Leclerc : 25 % (ou presque) de part de marché pour soixante-quinze ans d’histoire. « Il y a soixante-quinze ans, en décembre 1949, un jeune couple d’épiciers ouvrait un premier magasin dans une petite rue de Landerneau. Ils ne se doutaient pas que leur histoire serait le premier épisode d’une grande saga » : en une phrase sur « X », le 21 décembre, Michel-Edouard Leclerc ravivait la mémoire de ses parents, Edouard et Hélène, et souhaitait un bon anniversaire à tous les adhérents des Centres E. Leclerc.
Il n’aura fallu que trois générations pour que le mouvement coopératif de commerçants indépendants créé par l’épicier breton trône solidement au sommet de la grande distribution française. Le virage s’est opéré en juin 2017. Ce mois-là, Leclerc dépassait pour la première fois l’inventeur de l’hypermarché Carrefour au classement des parts de marché du panéliste Kantar. Sept ans plus tard, l’enseigne d’Edouard Leclerc rafle, selon les données de décembre 2024, 24,7 % des achats des Français de produits de grande consommation dans les supers et les hypermarchés. Carrefour court après avec 21,1 %.
Une forte progression en 2023
« Leclerc a connu sa forte progression en 2023 avec un gain de 1,6 point de part de marché par rapport à 2022 », explique Gaëlle Le Floch, l’analyste qui cuisine les données Kantar aux petits oignons. De peur d’être distancé, Carrefour a repris en 2024 les hypermarchés Cora et les supermarchés Match. Dans le même temps, Intermarché, bien assis sur la troisième place du podium, rachetait 300 magasins Casino et grimpait à 17 %, en route vers les 20 %.
L’écart s’est creusé avec les autres acteurs du grand commerce français. La Coopérative U tire son épingle du jeu avec une croissance qui ne doit rien aux acquisitions, avec un ratio de 12,2 % et un gain de 0,4 % à la fin de l’année. Avec 9 %, Auchan, l’autre géant des hypermarchés, paie de ne pas s’être diversifié dans les petits formats (supers et supérettes), mais tente de se rattraper avec le rachat d’une centaine de Casino.
Le groupe Casino, nouvelle version, après la restructuration opérée par le Tchèque Daniel Kretinsky, a fondu jusqu’à une part de marché de 3,1 %. Il ne lui reste plus que Monoprix, Franprix et un vaste réseau de magasins de proximité surtout fort à Paris et dans les grandes villes.

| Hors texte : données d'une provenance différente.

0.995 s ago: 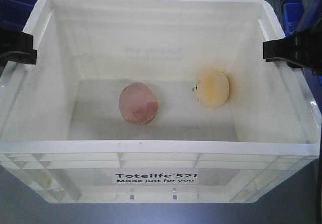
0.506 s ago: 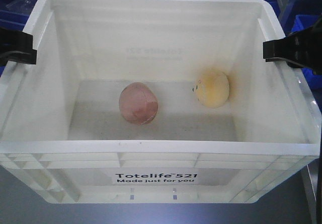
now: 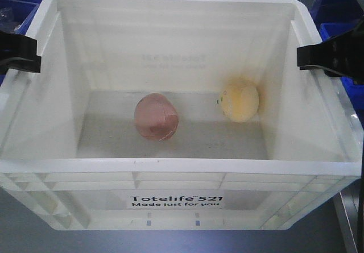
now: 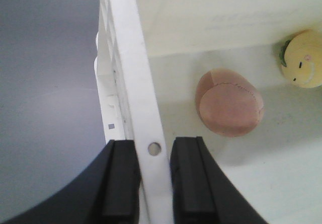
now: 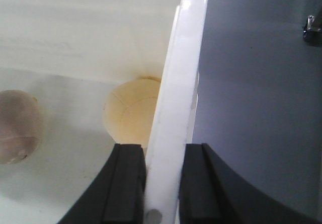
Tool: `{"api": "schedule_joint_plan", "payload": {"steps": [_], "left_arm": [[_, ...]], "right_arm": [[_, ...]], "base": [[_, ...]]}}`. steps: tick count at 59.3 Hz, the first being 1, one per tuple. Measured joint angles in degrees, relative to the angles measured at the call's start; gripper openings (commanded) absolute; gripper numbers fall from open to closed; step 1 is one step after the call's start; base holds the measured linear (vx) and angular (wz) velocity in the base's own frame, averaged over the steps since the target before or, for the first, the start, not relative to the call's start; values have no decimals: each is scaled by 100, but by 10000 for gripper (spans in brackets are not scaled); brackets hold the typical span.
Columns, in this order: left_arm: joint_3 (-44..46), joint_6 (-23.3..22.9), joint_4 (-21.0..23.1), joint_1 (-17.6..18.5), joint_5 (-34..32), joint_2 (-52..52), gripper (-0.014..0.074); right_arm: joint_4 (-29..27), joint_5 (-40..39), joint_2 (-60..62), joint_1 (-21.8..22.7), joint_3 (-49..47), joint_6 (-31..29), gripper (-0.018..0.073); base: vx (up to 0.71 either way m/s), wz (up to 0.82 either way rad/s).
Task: Place moving items into box and shelve
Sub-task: 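Hold the crate by its rims with both grippers while driving toward the blue bins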
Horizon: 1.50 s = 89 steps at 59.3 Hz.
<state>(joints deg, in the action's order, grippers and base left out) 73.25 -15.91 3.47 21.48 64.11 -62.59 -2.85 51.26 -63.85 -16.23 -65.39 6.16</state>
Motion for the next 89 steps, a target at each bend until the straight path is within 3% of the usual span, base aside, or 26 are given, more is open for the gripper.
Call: {"api": "schedule_joint_plan", "payload": {"steps": [89], "left_arm": [[0,0,0,0,0,0,-6]], "right_arm": [[5,0,0,0,0,0,-6]], "base": [[30,-6]]}}
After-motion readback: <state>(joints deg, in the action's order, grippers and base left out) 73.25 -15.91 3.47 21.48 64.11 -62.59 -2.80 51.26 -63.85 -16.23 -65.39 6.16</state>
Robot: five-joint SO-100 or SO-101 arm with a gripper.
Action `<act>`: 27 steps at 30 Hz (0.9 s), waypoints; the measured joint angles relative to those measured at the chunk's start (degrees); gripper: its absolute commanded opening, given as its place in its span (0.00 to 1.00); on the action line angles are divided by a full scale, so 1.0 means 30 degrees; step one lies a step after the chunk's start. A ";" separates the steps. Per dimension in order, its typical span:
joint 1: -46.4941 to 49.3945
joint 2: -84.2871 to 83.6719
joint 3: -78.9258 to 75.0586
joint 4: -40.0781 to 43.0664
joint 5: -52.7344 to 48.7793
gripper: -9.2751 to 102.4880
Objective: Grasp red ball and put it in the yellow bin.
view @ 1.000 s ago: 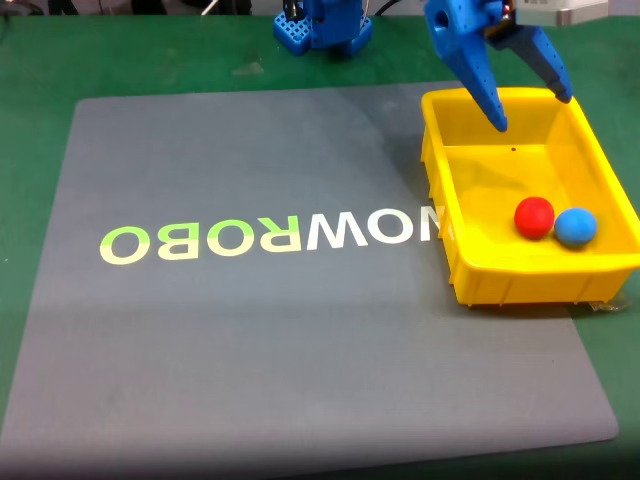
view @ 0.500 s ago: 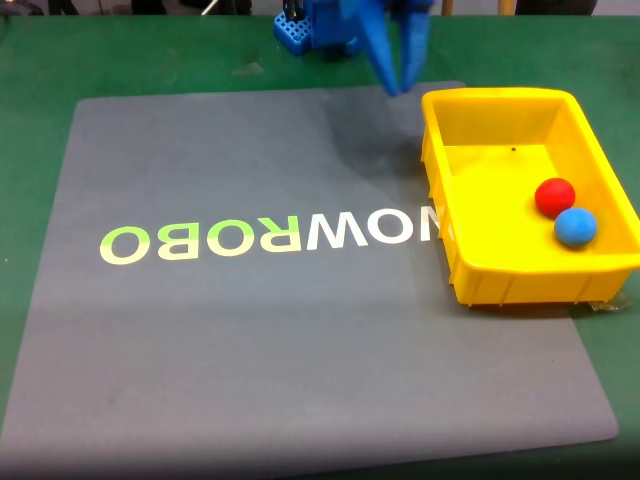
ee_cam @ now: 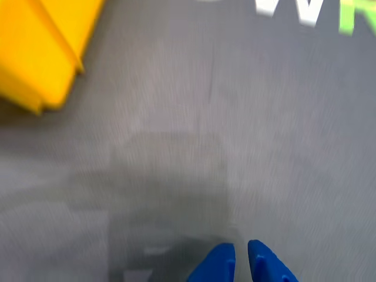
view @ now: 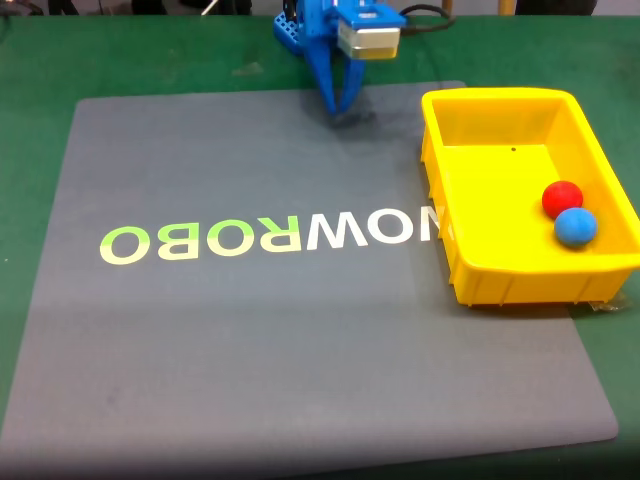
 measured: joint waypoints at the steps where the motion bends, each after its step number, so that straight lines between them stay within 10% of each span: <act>1: 0.0000 0.0498 0.0000 0.0703 0.0146 0.08; 27: 0.1436 0.3047 0.0908 0.7061 0.1084 0.08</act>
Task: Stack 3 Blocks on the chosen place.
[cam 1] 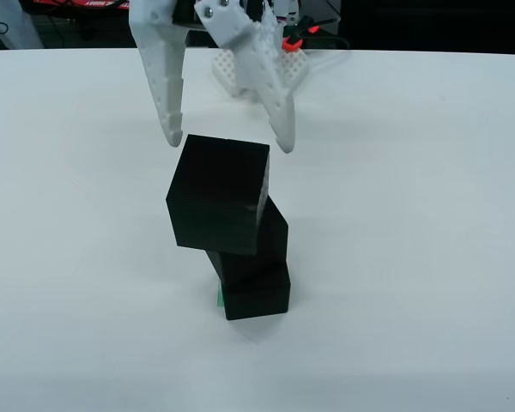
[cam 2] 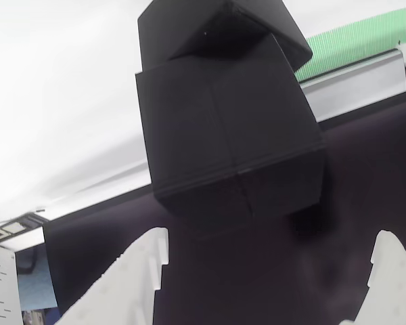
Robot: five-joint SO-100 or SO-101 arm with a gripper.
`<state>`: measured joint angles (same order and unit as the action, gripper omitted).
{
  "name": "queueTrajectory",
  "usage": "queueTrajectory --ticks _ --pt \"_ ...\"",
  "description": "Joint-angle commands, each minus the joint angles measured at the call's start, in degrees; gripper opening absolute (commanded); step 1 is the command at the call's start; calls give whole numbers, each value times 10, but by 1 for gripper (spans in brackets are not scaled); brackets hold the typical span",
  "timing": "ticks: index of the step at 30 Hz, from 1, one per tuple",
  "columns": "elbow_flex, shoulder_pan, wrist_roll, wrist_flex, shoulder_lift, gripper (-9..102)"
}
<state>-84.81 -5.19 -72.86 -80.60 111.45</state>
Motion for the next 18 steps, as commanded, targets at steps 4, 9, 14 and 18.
queueTrajectory --ticks 4,9,14,18 --pt "-13 11 6 -14 89 17" --pt "-45 20 46 2 156 2" --pt "-78 36 156 42 221 0" --pt "-157 39 269 141 287 0"
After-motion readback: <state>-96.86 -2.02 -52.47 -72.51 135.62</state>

Les discounteurs allemands Lidl et Aldi, dont on aurait pu penser que le pic d’inflation alimentaire (plus de 20 % en deux ans) les porterait, ne sont qu’à 8,4 % pour le premier et 3 % pour le second. Cela place toutefois Lidl en position de bientôt rattraper Auchan.
Les émules d’Edouard Leclerc
En 1949, Edouard Leclerc a inventé le discount à la française. Il a été le premier à s’approvisionner en direct auprès des fournisseurs agriculteurs et industriels, contournant les grossistes. Les consommateurs de l’après-guerre réclamaient des prix bas. Malgré les attaques des poujadistes de tout poil et de multiples procès contre les marques qui refusaient de le livrer, mais avec le soutien du général de Gaulle qui tenait l’épicier de Landerneau pour le pourfendeur de l’inflation (déjà !), le concept des produits vendus à faible marge dans des magasins en libre-service s’est imposé.
La structure du réseau en mouvement d’indépendants a fait en sorte que chaque supermarché a été géré au plus près par son propriétaire. Au fil des décennies, ce modèle de franchise a pris le dessus sur le modèle intégré de Carrefour et consorts.
Carrefour n’a pas pour autant perdu la bataille. Economies de coûts d’un milliard d’euros par an reversées dans la baisse des prix, passage des hypermarchés en difficulté en franchise, développement des marques propres : la stratégie du PDG Alexandre Bompard porte ses fruits. Carrefour France dirigé par Alexandre de Palmas a endigué cette fin d’année ses pertes de parts de marché en valeur et regagne des parts de marché en volume depuis octobre. Le mano à mano se poursuivra donc avec Leclerc qui a un peu patiné en décembre. En attendant le jeu à trois avec Intermarché. L’observateur se souviendra pour la petite histoire qu’Intermarché est né en 1969 d’une dissidence de Leclerc menée par Jean-Pierre Le Roch, un autre Breton. Si l’on ajoute les 25 % de Leclerc aux 17 % d’Intermarché, ce sont 42 % du marché français que les émules d’Edouard Leclerc ont conquis en trois quarts de siècle.